Work task:
You are asked to reproduce the listing exactly and to omit its pictures.
....................
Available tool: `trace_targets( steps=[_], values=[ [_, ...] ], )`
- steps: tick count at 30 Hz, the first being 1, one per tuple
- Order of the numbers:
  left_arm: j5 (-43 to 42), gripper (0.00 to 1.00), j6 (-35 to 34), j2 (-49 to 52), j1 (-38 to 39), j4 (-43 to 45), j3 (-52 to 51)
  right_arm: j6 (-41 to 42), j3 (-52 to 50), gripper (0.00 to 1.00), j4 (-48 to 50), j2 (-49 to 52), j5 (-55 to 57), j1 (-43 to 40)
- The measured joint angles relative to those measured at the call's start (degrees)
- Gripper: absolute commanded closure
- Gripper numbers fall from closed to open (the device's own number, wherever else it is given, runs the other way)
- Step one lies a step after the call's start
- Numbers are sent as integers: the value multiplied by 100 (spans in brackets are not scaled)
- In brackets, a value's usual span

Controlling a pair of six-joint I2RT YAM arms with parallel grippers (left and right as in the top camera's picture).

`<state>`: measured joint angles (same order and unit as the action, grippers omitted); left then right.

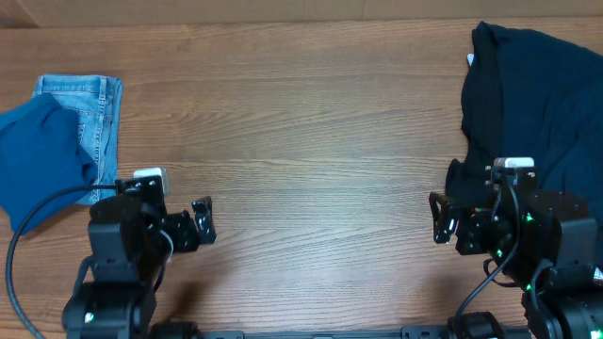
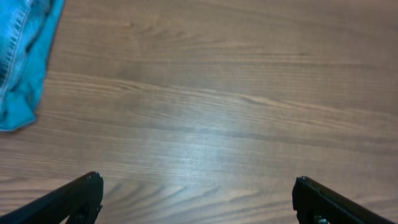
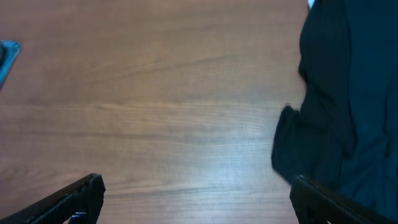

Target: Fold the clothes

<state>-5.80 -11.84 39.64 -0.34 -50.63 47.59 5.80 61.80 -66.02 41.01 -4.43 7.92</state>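
Observation:
A folded blue garment (image 1: 42, 169) lies at the far left, overlapping folded light-blue jeans (image 1: 94, 104); an edge of these clothes (image 2: 22, 56) shows in the left wrist view. A heap of dark navy clothes (image 1: 532, 104) fills the right side and also shows as dark navy cloth (image 3: 345, 93) in the right wrist view. My left gripper (image 1: 193, 226) hangs near the table's front left, open and empty (image 2: 198, 194). My right gripper (image 1: 443, 218) hangs at the front right beside the dark heap, open and empty (image 3: 196, 194).
The wooden table (image 1: 301, 141) spreads between the two clothes piles. Both arm bases stand at the front edge. A small white tag (image 1: 470, 60) shows on the dark heap's upper left edge.
Both arms were stretched over the far half of the table. Now both are drawn back near the front edge, jaws still wide open. The clothes have not moved.
At first my left gripper was buried in the blue garment on the jeans, while the right stood open by the dark heap. Then the left was shut at the garment's left side. Later it was open over bare wood, the garment left lying. Now both arms are pulled back.

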Motion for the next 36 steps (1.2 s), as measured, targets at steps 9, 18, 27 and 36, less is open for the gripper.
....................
Written solution:
Available tool: `trace_targets( steps=[_], values=[ [_, ...] ], )`
- steps: tick count at 30 Hz, the first being 1, one per tuple
- Order of the numbers:
  left_arm: j5 (-43 to 42), gripper (0.00 to 1.00), j6 (-35 to 34), j2 (-49 to 52), j1 (-38 to 39), j4 (-43 to 45), j3 (-52 to 51)
  right_arm: j6 (-41 to 42), j3 (-52 to 50), gripper (0.00 to 1.00), j4 (-48 to 50), j2 (-49 to 52), j5 (-55 to 57), j1 (-43 to 40)
- The measured joint angles relative to those measured at the call's start (degrees)
- Gripper: absolute commanded closure
- Gripper numbers fall from closed to open (the device's own number, wherever else it is given, runs the other way)
- Step one lies a step after the call's start
- Numbers are sent as integers: the value multiplied by 100 (spans in brackets are not scaled)
- In brackets, a value's usual span

Controlling a pair of six-joint I2RT YAM arms with parallel grippers (left and right as in the top camera's picture).

`<state>`: measured joint angles (same order and unit as the action, grippers omitted); left then right.


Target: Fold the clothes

<state>-5.80 -11.84 39.64 -0.34 -50.63 47.59 5.80 61.80 -66.02 41.01 -4.43 7.92</state>
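Observation:
A folded blue garment (image 1: 42, 169) lies at the far left, overlapping folded light-blue jeans (image 1: 94, 104); an edge of these clothes (image 2: 22, 56) shows in the left wrist view. A heap of dark navy clothes (image 1: 532, 104) fills the right side and also shows as dark navy cloth (image 3: 345, 93) in the right wrist view. My left gripper (image 1: 193, 226) hangs near the table's front left, open and empty (image 2: 198, 194). My right gripper (image 1: 443, 218) hangs at the front right beside the dark heap, open and empty (image 3: 196, 194).
The wooden table (image 1: 301, 141) spreads between the two clothes piles. Both arm bases stand at the front edge. A small white tag (image 1: 470, 60) shows on the dark heap's upper left edge.
Both arms were stretched over the far half of the table. Now both are drawn back near the front edge, jaws still wide open. The clothes have not moved.
At first my left gripper was buried in the blue garment on the jeans, while the right stood open by the dark heap. Then the left was shut at the garment's left side. Later it was open over bare wood, the garment left lying. Now both arms are pulled back.
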
Motion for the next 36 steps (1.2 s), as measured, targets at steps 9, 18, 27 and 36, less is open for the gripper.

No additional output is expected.